The Certification Scheme being launched has presently two options for certification, one being ‘ICMED 9000 Certification (an ISO 9001 plus additional requirements)’ and other being ‘ICMED 13485 (An ISO 13485 Plus additional requirements). A third level, which would additionally prescribe medical device specifications developed by NHSRC of the Ministry of Health and Family Welfare is still under development and would be launched later.

“QCI is happy to lend a helping hand to the medical device industry in India to showcase its strength in terms of meeting the highest international standards. We have already devised such schemes for ayurvedic products, ready mix concrete plants and yoga professionals and this would be a valuable addition to our portfolio. It would go a long way in contributing to the success of govt’s flagship Make in India programme,” said Mr Adil Zainulbhai, Chairman, QCI.

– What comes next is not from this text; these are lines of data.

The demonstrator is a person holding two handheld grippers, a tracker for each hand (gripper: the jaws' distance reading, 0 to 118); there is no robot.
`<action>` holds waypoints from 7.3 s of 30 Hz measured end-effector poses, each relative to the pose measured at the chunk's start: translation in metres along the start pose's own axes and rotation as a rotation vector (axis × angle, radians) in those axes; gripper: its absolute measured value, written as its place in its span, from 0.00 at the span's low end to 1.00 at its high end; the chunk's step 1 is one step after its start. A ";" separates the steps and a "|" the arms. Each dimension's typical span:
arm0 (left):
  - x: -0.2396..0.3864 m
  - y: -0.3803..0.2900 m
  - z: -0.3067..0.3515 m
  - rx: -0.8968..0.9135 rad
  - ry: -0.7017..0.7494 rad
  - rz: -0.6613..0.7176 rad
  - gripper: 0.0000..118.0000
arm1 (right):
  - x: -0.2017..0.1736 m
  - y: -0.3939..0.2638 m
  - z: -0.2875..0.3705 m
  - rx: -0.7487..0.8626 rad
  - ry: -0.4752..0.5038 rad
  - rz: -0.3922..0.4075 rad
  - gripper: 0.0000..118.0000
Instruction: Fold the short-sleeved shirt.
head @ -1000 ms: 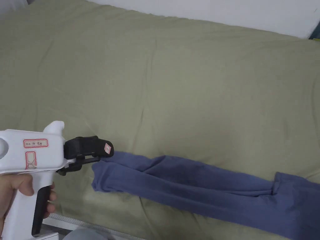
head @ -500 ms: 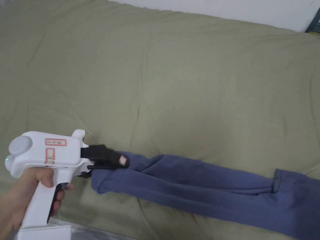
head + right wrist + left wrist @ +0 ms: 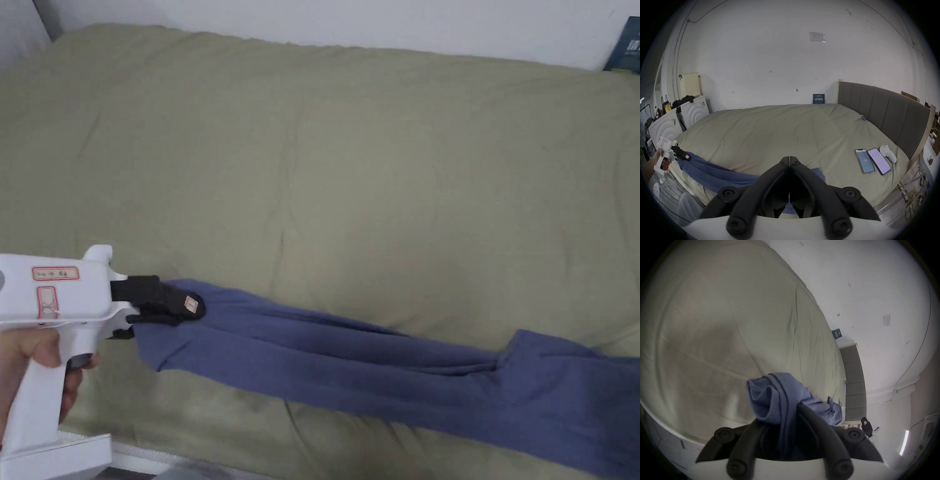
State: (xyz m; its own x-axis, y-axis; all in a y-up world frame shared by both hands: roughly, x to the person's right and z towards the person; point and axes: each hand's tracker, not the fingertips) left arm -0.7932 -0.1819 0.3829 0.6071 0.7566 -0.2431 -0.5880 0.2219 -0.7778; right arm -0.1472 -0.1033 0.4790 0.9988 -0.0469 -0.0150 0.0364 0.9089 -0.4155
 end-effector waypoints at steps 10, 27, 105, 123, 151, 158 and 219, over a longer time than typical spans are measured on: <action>0.082 -0.030 0.029 0.079 0.207 -0.188 0.04 | 0.006 -0.005 0.003 0.012 0.030 -0.036 0.00; 0.210 -0.156 -0.181 -0.109 0.401 -0.501 0.04 | 0.026 -0.042 0.023 -0.048 0.036 -0.077 0.00; 0.064 -0.084 -0.101 -0.144 -0.068 -0.101 0.13 | -0.018 -0.037 -0.003 -0.170 0.121 0.021 0.00; 0.183 -0.111 -0.049 0.037 0.564 -0.489 0.13 | -0.017 -0.035 0.010 -0.090 0.118 0.066 0.00; 0.215 -0.145 -0.114 -0.077 0.221 -0.463 0.00 | 0.017 -0.039 0.012 -0.102 0.068 -0.032 0.00; 0.184 -0.158 -0.182 -0.233 0.081 -0.330 0.00 | 0.013 -0.042 0.009 -0.135 0.086 -0.049 0.00; 0.063 -0.044 -0.105 -0.246 -0.053 -0.295 0.26 | -0.085 -0.045 -0.171 -0.604 0.756 -0.355 0.01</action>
State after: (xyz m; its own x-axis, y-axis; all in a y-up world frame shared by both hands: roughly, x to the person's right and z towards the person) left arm -0.6731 -0.2086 0.3411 0.6986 0.7146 0.0377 -0.2422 0.2857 -0.9272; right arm -0.2395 -0.2113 0.3437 0.6441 -0.7104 -0.2837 0.0938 0.4414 -0.8924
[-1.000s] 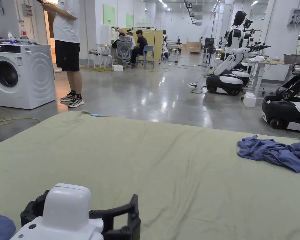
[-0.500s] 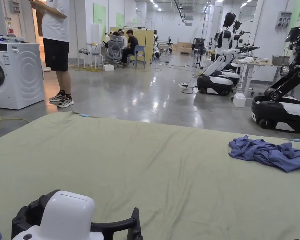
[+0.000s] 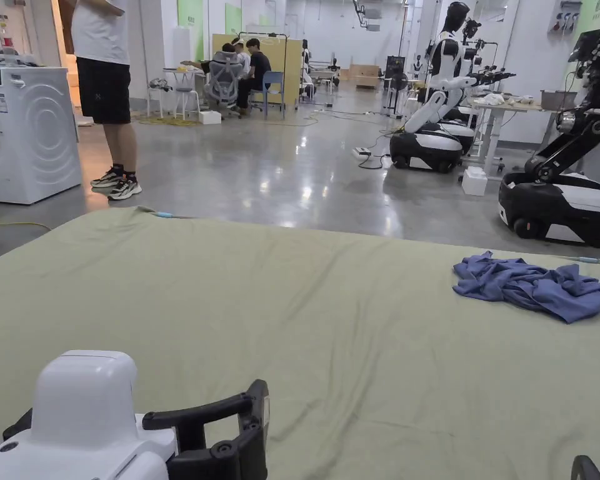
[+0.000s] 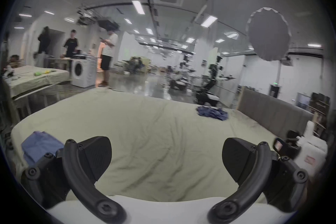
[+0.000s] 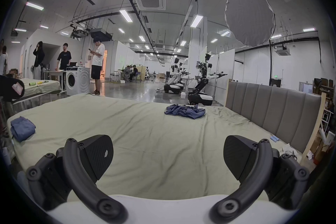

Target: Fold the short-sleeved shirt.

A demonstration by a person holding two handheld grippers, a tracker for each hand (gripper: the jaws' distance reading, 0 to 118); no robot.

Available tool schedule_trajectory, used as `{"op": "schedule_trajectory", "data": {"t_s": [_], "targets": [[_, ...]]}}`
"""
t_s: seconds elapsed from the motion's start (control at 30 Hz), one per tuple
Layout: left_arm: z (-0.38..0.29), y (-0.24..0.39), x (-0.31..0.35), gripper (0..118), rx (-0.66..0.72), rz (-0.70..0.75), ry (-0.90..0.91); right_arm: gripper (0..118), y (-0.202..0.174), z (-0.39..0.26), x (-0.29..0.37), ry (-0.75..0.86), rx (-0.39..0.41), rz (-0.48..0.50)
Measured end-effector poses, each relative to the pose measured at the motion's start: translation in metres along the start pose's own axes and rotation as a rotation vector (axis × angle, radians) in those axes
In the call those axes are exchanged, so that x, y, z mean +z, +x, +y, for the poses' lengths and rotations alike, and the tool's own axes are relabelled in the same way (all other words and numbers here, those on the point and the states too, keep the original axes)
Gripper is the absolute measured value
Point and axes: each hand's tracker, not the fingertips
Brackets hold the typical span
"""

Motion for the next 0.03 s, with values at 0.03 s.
{"op": "schedule_trajectory", "data": {"t_s": [0.03], "targets": [[0.0007,-0.003,0.0008,118,-0.027,-0.066,0.006,118,0.0003,0.0002,-0.0004,-0.002,0.0,-0.007]]}}
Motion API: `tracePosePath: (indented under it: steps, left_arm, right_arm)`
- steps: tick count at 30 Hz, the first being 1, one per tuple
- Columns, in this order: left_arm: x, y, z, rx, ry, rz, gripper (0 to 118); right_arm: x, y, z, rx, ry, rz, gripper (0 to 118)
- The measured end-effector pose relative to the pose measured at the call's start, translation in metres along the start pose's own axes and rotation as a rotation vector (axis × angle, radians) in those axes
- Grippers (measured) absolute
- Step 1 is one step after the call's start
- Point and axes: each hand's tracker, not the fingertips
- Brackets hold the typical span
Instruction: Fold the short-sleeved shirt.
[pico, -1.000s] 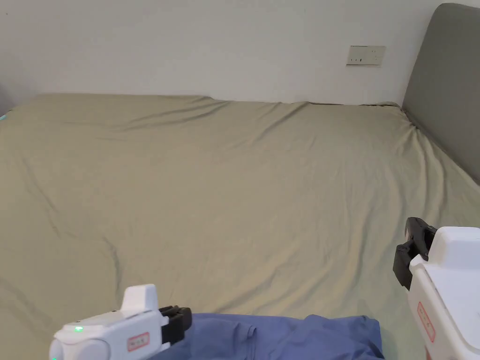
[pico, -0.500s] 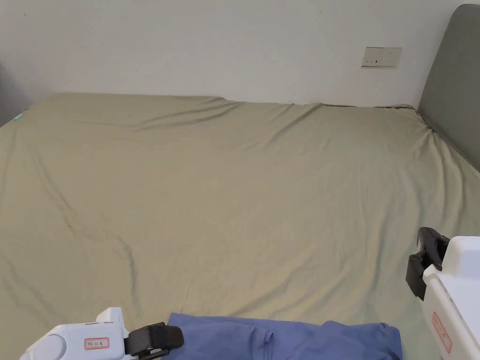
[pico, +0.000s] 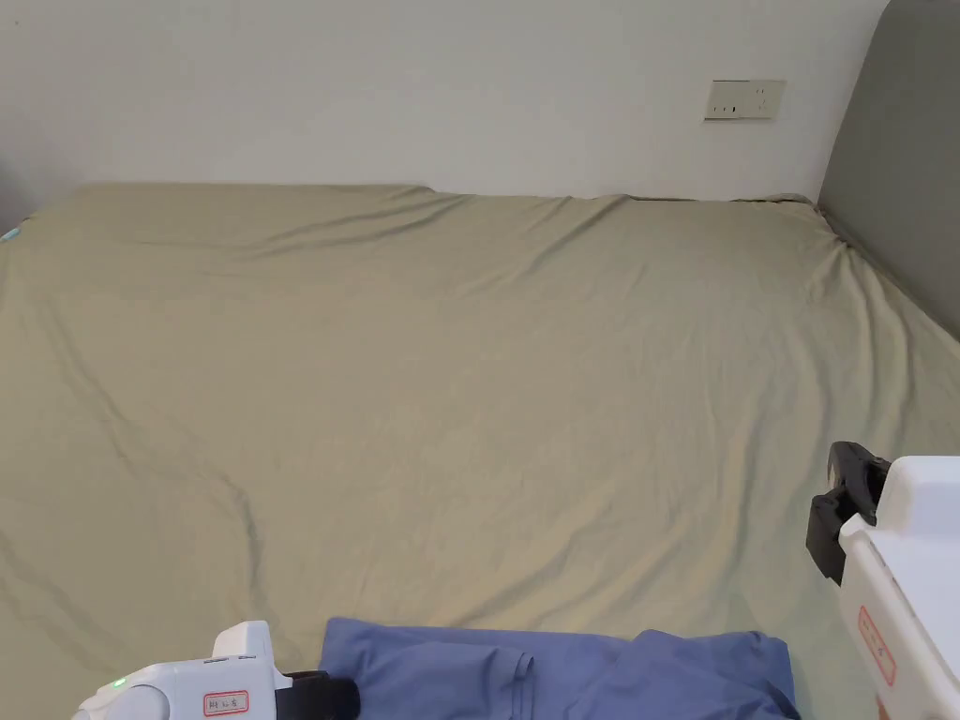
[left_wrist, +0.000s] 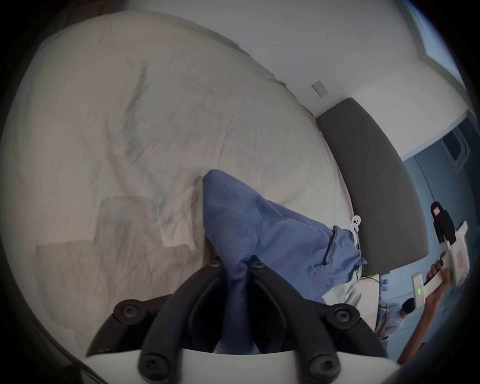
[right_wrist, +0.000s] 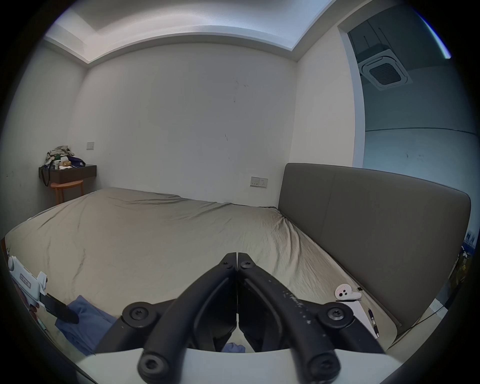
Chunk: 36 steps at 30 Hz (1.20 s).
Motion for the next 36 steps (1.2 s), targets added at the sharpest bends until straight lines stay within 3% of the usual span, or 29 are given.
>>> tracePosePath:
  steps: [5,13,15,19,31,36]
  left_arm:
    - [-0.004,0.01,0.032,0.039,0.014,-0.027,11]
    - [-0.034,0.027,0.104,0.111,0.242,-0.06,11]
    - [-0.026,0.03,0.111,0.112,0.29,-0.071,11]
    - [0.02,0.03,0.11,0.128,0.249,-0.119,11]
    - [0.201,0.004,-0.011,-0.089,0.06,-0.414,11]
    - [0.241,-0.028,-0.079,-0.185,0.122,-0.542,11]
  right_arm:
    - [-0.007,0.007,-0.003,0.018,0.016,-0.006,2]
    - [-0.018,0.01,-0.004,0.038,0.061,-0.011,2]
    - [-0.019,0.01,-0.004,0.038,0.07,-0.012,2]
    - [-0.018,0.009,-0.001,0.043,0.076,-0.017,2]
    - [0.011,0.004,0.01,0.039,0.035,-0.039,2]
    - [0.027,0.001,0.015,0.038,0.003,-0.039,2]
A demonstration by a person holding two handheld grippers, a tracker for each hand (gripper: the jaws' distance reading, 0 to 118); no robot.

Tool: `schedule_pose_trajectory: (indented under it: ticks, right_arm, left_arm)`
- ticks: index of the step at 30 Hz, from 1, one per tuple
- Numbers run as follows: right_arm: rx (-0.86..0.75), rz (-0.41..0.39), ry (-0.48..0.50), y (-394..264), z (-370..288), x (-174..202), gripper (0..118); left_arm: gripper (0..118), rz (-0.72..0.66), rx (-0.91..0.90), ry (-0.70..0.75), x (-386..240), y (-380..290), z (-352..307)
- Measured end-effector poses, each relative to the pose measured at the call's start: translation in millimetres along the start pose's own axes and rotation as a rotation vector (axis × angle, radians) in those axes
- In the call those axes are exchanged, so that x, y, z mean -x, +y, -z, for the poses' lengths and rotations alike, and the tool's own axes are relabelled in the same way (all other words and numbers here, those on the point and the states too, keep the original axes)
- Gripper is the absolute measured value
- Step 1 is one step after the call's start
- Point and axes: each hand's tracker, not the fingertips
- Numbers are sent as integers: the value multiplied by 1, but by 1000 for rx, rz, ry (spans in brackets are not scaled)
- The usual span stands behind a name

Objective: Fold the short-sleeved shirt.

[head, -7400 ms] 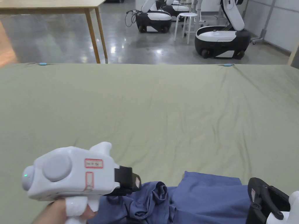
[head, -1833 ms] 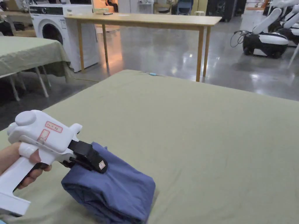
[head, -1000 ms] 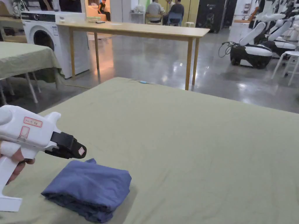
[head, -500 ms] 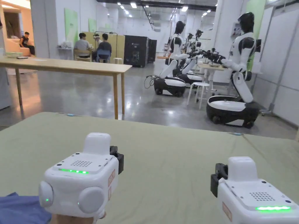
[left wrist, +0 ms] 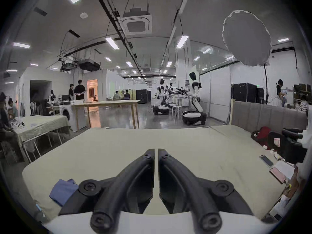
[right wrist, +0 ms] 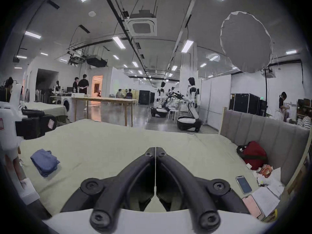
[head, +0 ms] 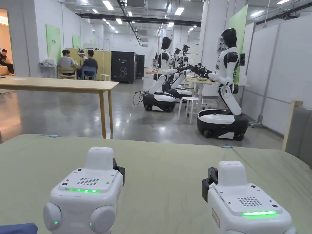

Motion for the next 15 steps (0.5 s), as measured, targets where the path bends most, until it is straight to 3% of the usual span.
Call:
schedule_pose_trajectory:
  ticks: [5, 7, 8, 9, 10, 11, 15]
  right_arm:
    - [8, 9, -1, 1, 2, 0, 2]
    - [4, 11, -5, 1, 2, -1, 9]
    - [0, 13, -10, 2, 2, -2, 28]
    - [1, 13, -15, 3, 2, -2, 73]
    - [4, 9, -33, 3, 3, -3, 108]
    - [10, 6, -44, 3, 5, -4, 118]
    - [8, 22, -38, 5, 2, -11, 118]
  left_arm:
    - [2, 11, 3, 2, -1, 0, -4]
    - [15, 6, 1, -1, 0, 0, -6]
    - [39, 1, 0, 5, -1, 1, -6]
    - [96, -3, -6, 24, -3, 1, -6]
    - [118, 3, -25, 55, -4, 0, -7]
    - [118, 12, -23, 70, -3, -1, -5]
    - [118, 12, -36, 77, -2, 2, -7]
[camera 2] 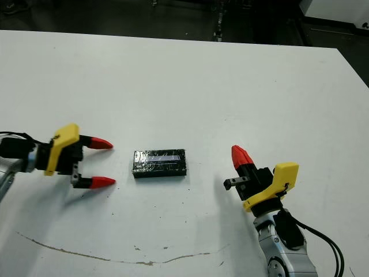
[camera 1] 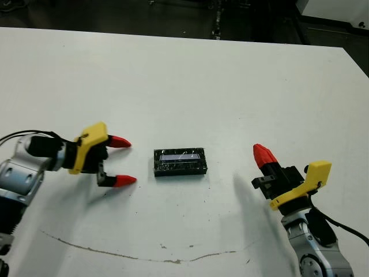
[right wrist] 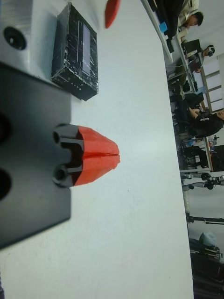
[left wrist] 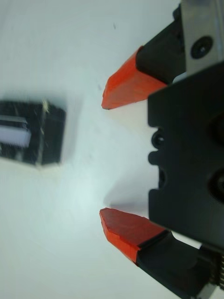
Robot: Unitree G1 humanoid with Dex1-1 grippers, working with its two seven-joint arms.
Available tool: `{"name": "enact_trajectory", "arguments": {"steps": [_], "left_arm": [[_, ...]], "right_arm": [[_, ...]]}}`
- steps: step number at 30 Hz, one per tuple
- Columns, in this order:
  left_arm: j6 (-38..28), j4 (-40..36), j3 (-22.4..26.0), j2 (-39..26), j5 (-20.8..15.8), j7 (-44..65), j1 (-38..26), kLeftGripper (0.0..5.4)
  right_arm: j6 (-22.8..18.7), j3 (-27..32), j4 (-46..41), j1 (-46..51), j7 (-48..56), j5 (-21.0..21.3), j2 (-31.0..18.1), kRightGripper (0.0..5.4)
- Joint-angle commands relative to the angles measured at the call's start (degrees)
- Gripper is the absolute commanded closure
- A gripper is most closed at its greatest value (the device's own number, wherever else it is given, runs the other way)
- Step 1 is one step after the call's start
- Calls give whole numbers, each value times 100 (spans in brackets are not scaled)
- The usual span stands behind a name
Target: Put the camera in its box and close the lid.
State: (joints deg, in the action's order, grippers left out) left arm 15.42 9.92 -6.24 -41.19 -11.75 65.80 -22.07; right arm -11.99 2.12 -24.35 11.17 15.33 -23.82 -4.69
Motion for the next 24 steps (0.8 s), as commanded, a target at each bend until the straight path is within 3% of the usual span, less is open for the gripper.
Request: {"name": "enact_trajectory", "arguments": {"steps": [1, 5, 8, 13, 18, 24], "left_arm": [[674, -406, 500, 104, -169, -762, 265, 1], [1453, -1351, 1010, 802, -465, -2095, 601, 40], [1590, -1811, 1060, 1179, -631, -2568, 763, 90], [1725, -2358, 925, 1430, -843, -2800, 801, 164], [2383, -2746, 788, 1582, -1211, -2983, 642, 236], [3035, -2993, 407, 1835, -1401, -3282, 335, 323]], "right_arm": [[-11, 12, 7, -4, 5, 54, -81, 540], [-3, -9, 14, -18, -2, 67, -61, 540], [-66, -2, -7, -25, -51, 41, -40, 540], [19, 18, 60, -41, 27, 41, -69, 540], [46, 24, 91, -33, 31, 50, -60, 540], [12, 10, 64, -13, -21, 94, -52, 540]]}}
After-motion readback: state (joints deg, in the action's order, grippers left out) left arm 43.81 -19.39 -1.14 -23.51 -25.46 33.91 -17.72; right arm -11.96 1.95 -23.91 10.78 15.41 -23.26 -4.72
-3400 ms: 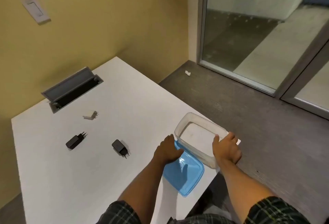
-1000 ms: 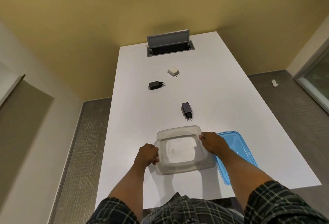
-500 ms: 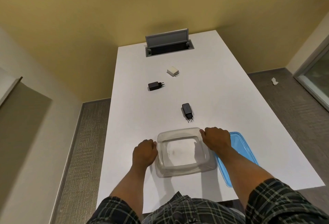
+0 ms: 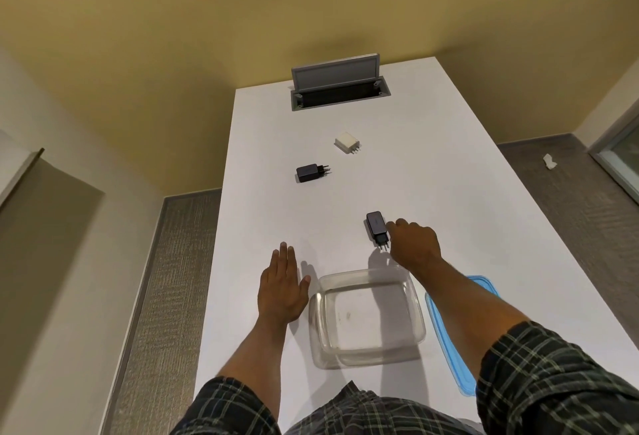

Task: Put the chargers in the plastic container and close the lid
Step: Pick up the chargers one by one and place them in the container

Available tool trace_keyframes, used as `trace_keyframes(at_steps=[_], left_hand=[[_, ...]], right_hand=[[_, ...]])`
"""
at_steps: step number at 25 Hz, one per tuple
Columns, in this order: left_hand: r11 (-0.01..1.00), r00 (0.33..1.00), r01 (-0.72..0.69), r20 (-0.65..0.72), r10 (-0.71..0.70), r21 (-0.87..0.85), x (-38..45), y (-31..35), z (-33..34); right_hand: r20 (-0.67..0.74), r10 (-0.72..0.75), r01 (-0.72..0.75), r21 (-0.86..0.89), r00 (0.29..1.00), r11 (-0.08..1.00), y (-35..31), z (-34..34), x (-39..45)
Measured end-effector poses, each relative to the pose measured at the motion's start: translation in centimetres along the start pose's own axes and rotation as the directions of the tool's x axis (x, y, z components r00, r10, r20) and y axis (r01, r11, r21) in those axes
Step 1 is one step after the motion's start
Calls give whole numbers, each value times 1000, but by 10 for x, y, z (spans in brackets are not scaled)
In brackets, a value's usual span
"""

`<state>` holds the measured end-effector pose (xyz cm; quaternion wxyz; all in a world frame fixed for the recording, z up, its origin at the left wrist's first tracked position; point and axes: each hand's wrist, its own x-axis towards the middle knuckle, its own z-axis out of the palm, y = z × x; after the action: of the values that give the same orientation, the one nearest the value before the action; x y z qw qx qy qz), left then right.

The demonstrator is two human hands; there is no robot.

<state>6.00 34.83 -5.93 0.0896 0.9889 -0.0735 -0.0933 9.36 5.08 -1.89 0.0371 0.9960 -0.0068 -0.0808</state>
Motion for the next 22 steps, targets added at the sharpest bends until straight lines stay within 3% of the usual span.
trace_keyframes(at_steps=[4,8,13,19,22], left_hand=[[1000,1000,-11,14,11,-15,21,-13,8],[1000,999,-9,53,10,-13,40,-20,22],[998,996,-25,88,30,-55,51,-22,39],[991,994,10,110,4,-133,51,-27,61],[989,990,7,138,14,-146,49,-30,70]], right_hand=[[-47,-248,243,-94,968,965,0,6,34],[104,-405,418,-206,908,885,-4,31,68],[274,-335,411,-299,901,861,-13,37,81],[211,-322,371,-265,923,890,-13,51,90],[273,-279,362,-325,920,874,-17,55,90]])
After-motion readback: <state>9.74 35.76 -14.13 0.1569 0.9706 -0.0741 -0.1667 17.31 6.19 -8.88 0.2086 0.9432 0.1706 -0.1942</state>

According to Dr Dr M K Bhan, Ex Secretary to the Government of India, Department of Biotechnology, Ministry of Science and Technology,“For a country like India, the twin challenge is to ensure availability of quality healthcare products at reasonable cost so that overall healthcare cost remains reasonable. In this direction, the launch ICMED is a significant collaborative initiative and will go a long way to ensure realization of these objectives.”

It may be added that NABCB has already secured international equivalence for most of its accreditation programmes and it would facilitate international acceptance of Indian medical devices.

“NABCB is accrediting certification and inspection bodies and its accreditation programmes are internationally equivalent placing it on par with European and American accreditation bodies. This equivalence would help facilitate acceptance of ICMED certification in overseas market,” pointed out Mr Anil Jauhri, CEO, NABCB.

The manufacturers would need to approach any one of the certification bodies approved by QCI under the Scheme for obtaining certification. The certification bodies shall be under the oversight of NABCB, which as the national accreditation body, would accredit these certifying bodies as per applicable international standards.